Blog‎ > ‎

.NET Strings, Python, Lists, LeftPop, Deque, Shenzen IO, Comfort Zone, Open Media, Databases

posted Apr 8, 2017, 9:30 PM by Sami Lehtinen   [ updated Apr 8, 2017, 9:30 PM ]
  • Had long talk with elite .NET coder with decades of experience. He didn't know that strings are immutable in .NET. This also means that he didn't know what kind of performance problems are caused by this, if you're unaware about the immutability. The classic example, let's create one GB string by string concatenating characters in loop stuff. Which always creates nice CPU & RAM bandwidth hogs and take a long time. No wonder programs perform at times so badly, truth is that many programmers don't have a clue what they're actually doing. But this doesn't only apply to strings, this applies to so many other things too. If 'higher level programming language' is being used, the risk of not understanding what happens under the hood is even higher.
  • About those 'stupid fails', I thought some of my projects which use leftpop with list. It's also very bad design choice: Why? Here's some benchmark:
    List creation and popping with one 2 ^ 20 or 2 ** 20 or pow(2, 20) or 1024 * 1024 items:
    Deque create time, using append:   0.07 s
    Queue create time, using append:   0.16 s
    Deque popleft extraction time  :   0.21 s
    Queue pop(0) extraction time   : 227    s
    Ouch! As you can see, pop(0) / popleft / FIFO is very bad idea with lists in Python, when not using deque.

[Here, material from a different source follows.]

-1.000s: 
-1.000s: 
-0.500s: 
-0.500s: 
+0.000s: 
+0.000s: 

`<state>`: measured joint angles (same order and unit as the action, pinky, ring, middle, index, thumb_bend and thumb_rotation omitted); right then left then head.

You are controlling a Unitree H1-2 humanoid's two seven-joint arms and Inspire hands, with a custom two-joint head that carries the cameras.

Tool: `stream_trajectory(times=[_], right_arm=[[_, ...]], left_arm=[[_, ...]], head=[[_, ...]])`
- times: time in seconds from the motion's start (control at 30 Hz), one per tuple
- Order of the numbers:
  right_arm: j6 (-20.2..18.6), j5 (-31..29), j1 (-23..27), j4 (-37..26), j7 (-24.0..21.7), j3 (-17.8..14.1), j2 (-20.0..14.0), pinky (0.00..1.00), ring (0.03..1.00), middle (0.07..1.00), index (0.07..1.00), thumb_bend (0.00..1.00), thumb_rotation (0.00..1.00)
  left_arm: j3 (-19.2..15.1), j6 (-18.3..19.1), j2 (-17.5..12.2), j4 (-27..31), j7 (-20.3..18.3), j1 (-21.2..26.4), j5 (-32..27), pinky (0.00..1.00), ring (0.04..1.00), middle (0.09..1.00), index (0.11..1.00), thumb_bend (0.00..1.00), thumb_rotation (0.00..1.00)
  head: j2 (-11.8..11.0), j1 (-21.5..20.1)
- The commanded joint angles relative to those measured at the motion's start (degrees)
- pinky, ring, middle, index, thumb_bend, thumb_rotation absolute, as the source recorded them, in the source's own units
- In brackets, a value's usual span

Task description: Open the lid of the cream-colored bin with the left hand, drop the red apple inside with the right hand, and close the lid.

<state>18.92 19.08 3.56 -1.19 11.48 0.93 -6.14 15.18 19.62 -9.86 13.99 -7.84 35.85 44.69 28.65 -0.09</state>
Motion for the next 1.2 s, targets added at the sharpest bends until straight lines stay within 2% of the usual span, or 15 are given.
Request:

    If you use the regular pop (right) / FILO there's still significant difference on pop:in, but it's not that radical:
    Deque create time, using append: 0.07 s
    Queue create time, using append: 0.16 s
    Deque pop extraction time      : 0.21 s
    Queue pop extraction time      : 0.29 s
    So if modifying any longer lists, use deque even if list in most normal conditions performs okishly, but it can be a real nightmare with larger lists. This is just here to remind me not to do this silly fail again. Gotta fix a few projects using these. As well, I'll be fixing the "magic numbers" with named constants in code. In this case I'm referring to magic numbers meaning by Wikipedia: "Unique values with unexplained meaning or multiple occurrences which could (preferably) be replaced with named constants". Yet Python doesn't actually support constants, so variable lookup does degrade performance. These are just the examples of optimization problems. Messy code can be much faster than clearer code, because the messy code is designed to be fast and minimize lookups and jumps and function calls etc. Just like rolling short loops open etc. Same problem applies just to so many optimizations. Those might grow code base a lot, make stuff much more complex, etc. Yet 'smarter' processing of data might also make drastic performance improvements. - It's always a trade-off like said. Make simple code, which works reliably. Or doing lot of interesting stuff to improve performance and growing code base and adding complex logic which might have multiple hidden serious flaws with some edge cases. In that sense really naive code is often very good choice.
  • Read article about Shenzen I/O game, which challenges you to optimize the code to the max. Which of course is very serious task. I'm just looking for easy and low hanging fruits. Which if not thought about are more like failures than real optimizations. Unfortunately I don't have games for, but you can still learn from the mentality to beat the odds. And knowing that if you think something is optimal, you're most likely very wrong about it.
  • Going outside your comfort zone. Some projects have been on the very edge lately. But hey, that's just the case where you're forced to evolve and develop fast. Therefore people actually should aim for going outside the comfort zone quite often. It also makes you judge your own actions, have I done this well. Repeatedly rethink the situations, how could I have done better, engage in quite harsh self-assessment and so on. As well as play rehearse situations you're going into, so you can be relaxed and confident in those situations. I've done this dozens of times earlier, no problem. I'll take care of it.
  • Studied Alliance for Open Media, AV1 Codec and AOMedia Video 1 (AV1) on Wikipedia. Other nice video compression and codec related articles. H265 Part I Technical Overview and H265 Part II Considerations on quality and "state of the art". Nice article about bit older tech H.264 is Magic. Well, I wouldn't personally define magic so, but it's still very neat piece of technology and code. With video codecs efficiency and performance are very important points, because there's plenty of data to process.
  • With databases I usually use Serializable isolation level, but for long running / large data set reads use read committed to make processing faster. Of course it depends on database engine how much a problem using long running read queries cause. For obvious reasons I almost never use read uncommitted. A nice post by Elliot Change about SQL transaction isolation levels. Another very important thing is to use locks correctly, so you're not causing deadlocks.